The Moon Men

Chapter I

A Strange Meeting

Edgar Rice Burroughs

IT WAS EARLY in March, 1969, that I set out from my bleak camp on the desolate shore some fifty miles southeast of Herschel Island after polar bear. I had come into the Arctic the year before to enjoy the first real vacation that I had ever had. The definite close of the Great War, in April two years before, had left an exhausted world at peace—a condition that had never before existed and with which we did not know how to cope.

I think that we all felt lost without war—I know that I did; but I managed to keep pretty busy with the changes that peace brought to my bureau, the Bureau of Communications, readjusting its activities to the necessities of world trade uninfluenced by war. During my entire official life I had had to combine the two—communications for war and communications for commerce, so the adjustment was really not a Herculean task. It took a little time, that was all, and after it was a fairly well accomplished fact I asked for an indefinite leave, which was granted.

My companions of the hunt were three Eskimos, the youngest of whom, a boy of nineteen, had never before seen a white man, so absolutely had the last twenty years of the Great War annihilated the meager trade that had formerly been carried on between their scattered settlements and the more favored lands of so-called civilization.

But this is not a story of my thrilling experiences in the rediscovery of the Arctic regions. It is, rather, merely in way of explanation as to how I came to meet him again after a lapse of some two years.

We had ventured some little distance from shore when I, who was in the lead, sighted a bear far ahead. I had scaled a hummock of rough and jagged ice when I made the discovery and, motioning to my companion to follow me, I slid and stumbled to the comparatively level stretch of a broad floe beyond, across which I ran toward another icy barrier that shut off my view of the bear. As I reached it I turned to look back for my companions, but they were not yet in sight. As a matter of fact I never saw them again.
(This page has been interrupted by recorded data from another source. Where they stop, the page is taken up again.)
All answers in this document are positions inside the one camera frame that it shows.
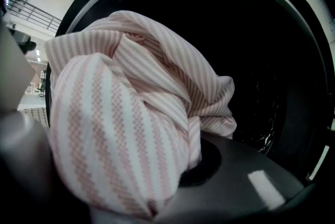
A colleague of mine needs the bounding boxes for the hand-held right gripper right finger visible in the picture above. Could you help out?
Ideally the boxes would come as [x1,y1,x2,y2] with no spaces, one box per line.
[156,131,312,224]

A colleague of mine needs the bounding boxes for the black metal railing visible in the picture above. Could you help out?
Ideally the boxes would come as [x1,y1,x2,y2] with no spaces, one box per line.
[3,0,62,34]

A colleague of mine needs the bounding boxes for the black washing machine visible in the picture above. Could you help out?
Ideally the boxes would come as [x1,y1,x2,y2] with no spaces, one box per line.
[44,0,335,192]

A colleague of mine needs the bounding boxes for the pink striped clothes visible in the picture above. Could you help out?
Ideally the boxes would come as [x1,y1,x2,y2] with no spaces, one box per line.
[44,10,238,219]

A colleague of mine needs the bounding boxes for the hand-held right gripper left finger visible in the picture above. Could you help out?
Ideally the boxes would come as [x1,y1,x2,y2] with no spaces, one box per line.
[0,20,92,224]

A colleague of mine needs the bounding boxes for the white laundry basket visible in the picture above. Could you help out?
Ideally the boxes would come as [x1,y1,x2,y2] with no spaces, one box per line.
[17,105,51,128]

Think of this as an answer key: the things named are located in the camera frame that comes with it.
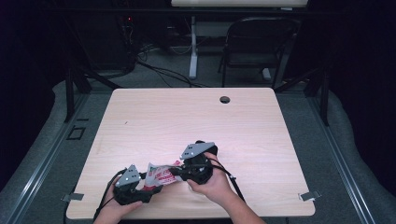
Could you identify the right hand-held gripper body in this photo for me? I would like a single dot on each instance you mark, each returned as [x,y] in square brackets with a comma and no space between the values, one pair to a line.
[196,151]

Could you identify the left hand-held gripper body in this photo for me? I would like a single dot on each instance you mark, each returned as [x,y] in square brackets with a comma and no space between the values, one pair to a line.
[129,179]

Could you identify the red and white packet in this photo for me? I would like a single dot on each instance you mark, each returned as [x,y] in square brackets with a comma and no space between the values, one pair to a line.
[160,177]

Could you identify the person's left hand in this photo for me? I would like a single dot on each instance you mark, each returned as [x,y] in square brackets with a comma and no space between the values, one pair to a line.
[116,210]

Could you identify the person's right hand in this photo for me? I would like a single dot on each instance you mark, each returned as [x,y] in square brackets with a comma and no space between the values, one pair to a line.
[218,186]

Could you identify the grey tape piece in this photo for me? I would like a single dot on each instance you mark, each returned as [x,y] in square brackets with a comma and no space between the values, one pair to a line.
[309,196]
[73,197]

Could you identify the white desk leg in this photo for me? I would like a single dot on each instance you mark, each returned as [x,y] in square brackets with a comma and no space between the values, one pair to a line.
[193,56]

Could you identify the black metal stand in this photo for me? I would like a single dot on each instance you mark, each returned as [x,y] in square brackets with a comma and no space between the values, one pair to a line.
[323,93]
[70,93]

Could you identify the white desk foot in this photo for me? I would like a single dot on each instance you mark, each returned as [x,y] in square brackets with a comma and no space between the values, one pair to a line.
[266,74]

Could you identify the dark computer tower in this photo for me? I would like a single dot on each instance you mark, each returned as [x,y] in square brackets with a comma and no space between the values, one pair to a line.
[127,40]

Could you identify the black folding chair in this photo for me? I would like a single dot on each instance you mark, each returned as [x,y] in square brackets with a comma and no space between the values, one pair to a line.
[258,34]

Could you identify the aluminium floor rail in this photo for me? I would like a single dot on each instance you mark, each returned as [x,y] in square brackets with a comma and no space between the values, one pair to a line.
[46,165]
[339,161]
The whole mass of ice was in movement, grinding and cracking; but I was so accustomed to this that I gave the matter little heed until I had reached the summit of the second ridge, from which I had another view of the bear which I could see was moving directly toward me, though still at a considerable distance. Then I looked back again for my fellows. They were no where in sight, but I saw something else that filled me with consternation—the floe had split directly at the first hummock and I was now separated from the mainland by an ever widening lane of icy water. What became of the three Eskimos I never knew, unless the floe parted directly beneath their feet and engulfed them. It scarcely seems credible to me, even with my limited experience in the Arctics, but if it was not that which snatched them forever from my sight, what was it?
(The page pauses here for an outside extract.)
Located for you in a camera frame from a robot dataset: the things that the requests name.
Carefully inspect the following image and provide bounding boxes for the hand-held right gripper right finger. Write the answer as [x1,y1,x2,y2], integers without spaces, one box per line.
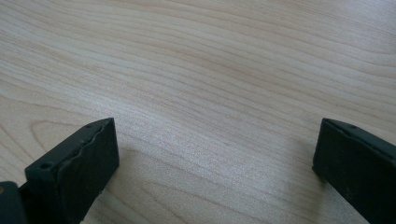
[312,118,396,224]

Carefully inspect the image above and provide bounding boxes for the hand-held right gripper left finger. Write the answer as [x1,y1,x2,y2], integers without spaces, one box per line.
[19,117,120,224]
I now turned my attention once more to the bear. He had evidently seen me and assumed that I was prey for he was coming straight toward me at a rather rapid gait. The ominous cracking and groaning of the ice increased, and to my dismay I saw that it was rapidly breaking up all about me and as far as I could see in all directions great floes and little floes were rising and falling as upon the bosom of a long, rolling swell.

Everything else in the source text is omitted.